Looking to thwart piracy and the unlicensed, unprofitable consumption of its content, Sony is reportedly spiking its music CDs with digital rights management (DRM) software that is similar to malicious code used by computer attackers, including virus writers and spammers.
The code, exposed recently on blogs and reports from industry observers, mirrors a so-called Trojan code — which has historically been a method of installing and concealing viruses and other malware — installing itself at the root level, consuming PC resources and ceding a degree of control along the way.
While some observers indicate Sony has good reason to add toughness and tact to its DRM software, others called it outrageous that the company is quietly installing the code, which at the very least carries performance and program compatibility implications.
“It’s hard enough to keep a computer running without a music company installing something you don’t know about and you can’t uninstall,” Electronic Frontier Foundation staff attorney Fred von Lohmann told TechNewsWorld.

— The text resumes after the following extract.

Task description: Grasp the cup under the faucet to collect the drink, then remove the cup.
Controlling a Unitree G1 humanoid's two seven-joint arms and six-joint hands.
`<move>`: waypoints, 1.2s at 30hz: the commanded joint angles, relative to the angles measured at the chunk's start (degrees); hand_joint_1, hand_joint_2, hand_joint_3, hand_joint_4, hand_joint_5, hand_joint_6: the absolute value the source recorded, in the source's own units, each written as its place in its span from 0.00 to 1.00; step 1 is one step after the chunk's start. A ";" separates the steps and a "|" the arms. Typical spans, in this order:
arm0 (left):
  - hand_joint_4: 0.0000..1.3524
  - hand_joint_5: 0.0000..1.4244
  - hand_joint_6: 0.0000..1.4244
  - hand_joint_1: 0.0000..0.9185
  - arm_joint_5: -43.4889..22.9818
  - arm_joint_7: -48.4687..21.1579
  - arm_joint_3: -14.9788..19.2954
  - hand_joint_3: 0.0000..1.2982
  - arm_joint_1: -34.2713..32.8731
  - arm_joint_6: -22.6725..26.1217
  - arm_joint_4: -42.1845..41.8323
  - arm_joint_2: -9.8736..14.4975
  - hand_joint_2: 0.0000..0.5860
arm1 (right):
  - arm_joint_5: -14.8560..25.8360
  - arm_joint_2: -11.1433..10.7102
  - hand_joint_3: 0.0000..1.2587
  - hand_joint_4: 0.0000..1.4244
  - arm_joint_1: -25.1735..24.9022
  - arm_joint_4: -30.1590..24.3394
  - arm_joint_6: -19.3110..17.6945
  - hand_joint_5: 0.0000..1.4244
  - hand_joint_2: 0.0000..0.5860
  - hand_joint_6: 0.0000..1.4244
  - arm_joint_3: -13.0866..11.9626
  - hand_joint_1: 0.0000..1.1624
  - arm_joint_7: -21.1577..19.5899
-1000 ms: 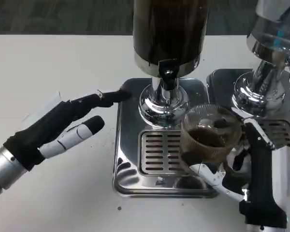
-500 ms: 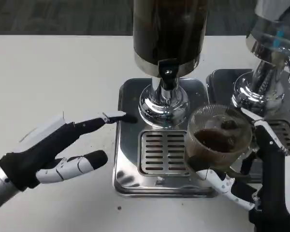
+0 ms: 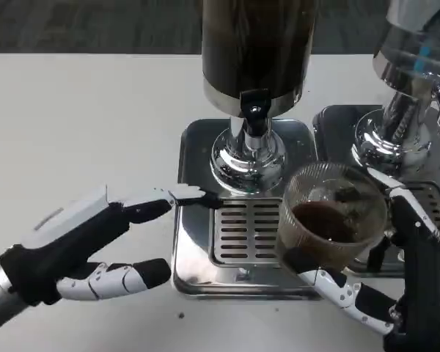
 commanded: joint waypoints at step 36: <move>0.08 0.06 0.08 0.00 3.01 5.32 -1.30 0.17 3.45 -14.42 -3.83 7.59 0.29 | 0.71 0.75 0.51 0.53 6.24 -6.88 -3.99 0.66 0.35 0.90 -0.89 0.63 3.08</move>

The software was apparently uncovered when blogger Mark Russinovich discovered the code on his computer using rootkit scanning software. Rootkits are considered hacker tools, and are traditionally associated with something malicious, iDefense VeriSign senior engineer Ken Dunham told TechNewsWorld. Dunham explained that the stealthiness of such software is a big part of it, since computer attackers do not want to be discovered and lose the control they’ve gained through infection.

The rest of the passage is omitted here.